(Stored items from a collection)
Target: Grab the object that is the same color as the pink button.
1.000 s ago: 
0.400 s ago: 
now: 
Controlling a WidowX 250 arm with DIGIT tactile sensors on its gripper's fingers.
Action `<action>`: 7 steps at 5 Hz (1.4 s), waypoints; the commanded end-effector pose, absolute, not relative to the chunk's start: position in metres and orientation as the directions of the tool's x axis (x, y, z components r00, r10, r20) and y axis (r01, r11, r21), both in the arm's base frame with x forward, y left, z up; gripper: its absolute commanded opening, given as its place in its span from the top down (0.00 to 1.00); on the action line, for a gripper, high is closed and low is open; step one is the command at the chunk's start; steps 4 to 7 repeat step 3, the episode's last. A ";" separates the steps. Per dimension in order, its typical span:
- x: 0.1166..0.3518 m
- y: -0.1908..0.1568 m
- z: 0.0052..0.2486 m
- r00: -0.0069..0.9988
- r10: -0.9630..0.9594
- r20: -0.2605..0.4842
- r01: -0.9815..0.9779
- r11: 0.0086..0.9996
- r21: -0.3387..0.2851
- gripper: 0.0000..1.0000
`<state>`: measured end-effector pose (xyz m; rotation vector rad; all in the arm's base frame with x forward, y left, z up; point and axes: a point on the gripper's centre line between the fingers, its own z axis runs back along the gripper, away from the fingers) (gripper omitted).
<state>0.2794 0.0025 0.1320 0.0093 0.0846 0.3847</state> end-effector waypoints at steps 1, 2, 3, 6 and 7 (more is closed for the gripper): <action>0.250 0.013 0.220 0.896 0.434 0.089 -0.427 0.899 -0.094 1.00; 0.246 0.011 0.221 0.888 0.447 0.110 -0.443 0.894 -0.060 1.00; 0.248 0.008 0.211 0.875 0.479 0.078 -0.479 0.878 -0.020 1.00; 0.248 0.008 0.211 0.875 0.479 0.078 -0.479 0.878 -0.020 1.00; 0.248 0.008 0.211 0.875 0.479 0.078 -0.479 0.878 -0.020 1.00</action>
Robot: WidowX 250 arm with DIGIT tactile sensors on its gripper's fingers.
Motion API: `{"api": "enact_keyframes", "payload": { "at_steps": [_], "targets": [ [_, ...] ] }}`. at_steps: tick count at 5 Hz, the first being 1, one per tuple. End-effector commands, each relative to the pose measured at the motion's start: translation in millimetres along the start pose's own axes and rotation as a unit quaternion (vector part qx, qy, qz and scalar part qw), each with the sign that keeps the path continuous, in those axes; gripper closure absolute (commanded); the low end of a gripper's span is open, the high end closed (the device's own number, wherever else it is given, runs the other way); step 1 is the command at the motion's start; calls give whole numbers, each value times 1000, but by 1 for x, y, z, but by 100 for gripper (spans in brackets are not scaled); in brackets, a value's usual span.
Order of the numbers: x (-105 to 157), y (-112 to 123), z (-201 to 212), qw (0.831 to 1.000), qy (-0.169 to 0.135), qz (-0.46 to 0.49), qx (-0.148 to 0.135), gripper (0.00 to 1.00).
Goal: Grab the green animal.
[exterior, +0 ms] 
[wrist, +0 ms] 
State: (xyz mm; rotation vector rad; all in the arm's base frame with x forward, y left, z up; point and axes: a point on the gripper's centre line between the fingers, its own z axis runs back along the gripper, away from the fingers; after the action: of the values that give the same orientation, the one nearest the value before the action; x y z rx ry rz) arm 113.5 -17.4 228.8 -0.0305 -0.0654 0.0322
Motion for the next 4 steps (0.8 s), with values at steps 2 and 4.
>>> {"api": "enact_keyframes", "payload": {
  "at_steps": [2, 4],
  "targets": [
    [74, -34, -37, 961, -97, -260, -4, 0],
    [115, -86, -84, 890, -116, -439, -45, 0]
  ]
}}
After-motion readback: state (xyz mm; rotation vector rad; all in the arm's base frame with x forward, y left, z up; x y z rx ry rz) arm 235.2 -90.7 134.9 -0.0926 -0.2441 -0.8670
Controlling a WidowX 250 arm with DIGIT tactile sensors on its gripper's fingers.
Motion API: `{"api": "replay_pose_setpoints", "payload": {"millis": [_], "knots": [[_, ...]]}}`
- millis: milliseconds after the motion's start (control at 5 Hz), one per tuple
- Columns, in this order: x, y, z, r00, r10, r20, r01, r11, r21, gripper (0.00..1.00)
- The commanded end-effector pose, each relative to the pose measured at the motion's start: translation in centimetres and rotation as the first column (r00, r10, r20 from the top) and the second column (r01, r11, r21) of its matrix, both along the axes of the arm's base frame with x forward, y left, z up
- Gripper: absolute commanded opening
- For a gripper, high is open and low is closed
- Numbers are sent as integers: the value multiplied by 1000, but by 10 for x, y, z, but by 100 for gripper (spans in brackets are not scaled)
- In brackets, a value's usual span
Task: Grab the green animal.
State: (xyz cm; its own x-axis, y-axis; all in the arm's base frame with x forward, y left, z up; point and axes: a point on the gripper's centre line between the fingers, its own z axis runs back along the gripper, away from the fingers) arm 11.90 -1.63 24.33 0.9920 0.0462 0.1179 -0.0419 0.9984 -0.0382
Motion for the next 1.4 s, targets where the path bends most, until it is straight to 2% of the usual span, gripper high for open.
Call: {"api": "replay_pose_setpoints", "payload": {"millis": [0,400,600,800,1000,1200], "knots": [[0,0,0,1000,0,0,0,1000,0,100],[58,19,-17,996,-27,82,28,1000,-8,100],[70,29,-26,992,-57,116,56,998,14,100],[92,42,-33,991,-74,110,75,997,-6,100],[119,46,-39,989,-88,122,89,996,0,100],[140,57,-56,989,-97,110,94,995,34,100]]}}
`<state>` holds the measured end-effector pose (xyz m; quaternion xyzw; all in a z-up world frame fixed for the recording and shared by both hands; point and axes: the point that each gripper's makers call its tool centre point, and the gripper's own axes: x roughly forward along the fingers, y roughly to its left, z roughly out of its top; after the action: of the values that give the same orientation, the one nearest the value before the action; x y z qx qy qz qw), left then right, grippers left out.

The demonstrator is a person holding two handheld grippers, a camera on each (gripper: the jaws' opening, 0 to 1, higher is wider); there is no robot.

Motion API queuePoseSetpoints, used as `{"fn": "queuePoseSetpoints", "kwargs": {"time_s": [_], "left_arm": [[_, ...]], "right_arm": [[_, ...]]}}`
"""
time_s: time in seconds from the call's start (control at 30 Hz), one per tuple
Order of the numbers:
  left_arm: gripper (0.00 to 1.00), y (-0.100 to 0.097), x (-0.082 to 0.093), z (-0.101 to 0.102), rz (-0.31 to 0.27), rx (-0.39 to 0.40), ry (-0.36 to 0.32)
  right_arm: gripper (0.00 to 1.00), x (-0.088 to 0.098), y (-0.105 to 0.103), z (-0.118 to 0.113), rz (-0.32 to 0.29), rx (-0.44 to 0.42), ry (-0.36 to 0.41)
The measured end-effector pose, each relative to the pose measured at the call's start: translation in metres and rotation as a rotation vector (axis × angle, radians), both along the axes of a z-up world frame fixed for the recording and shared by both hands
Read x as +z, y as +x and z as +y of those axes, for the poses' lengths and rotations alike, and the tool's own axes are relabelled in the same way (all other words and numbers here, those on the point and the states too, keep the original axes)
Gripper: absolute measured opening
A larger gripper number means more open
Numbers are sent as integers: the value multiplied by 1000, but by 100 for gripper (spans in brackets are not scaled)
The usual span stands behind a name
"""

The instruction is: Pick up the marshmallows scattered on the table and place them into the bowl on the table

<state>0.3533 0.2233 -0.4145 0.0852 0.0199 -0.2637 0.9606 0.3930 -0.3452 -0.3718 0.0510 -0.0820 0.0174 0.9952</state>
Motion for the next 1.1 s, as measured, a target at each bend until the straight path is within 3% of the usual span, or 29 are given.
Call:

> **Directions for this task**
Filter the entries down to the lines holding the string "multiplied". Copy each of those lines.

> **Task response**
- Numbers are sent as integers: the value multiplied by 1000, but by 10 for x, y, z, but by 100 for gripper (spans in brackets are not scaled)
Numbers are sent as integers: the value multiplied by 1000, but by 100 for gripper (spans in brackets are not scaled)

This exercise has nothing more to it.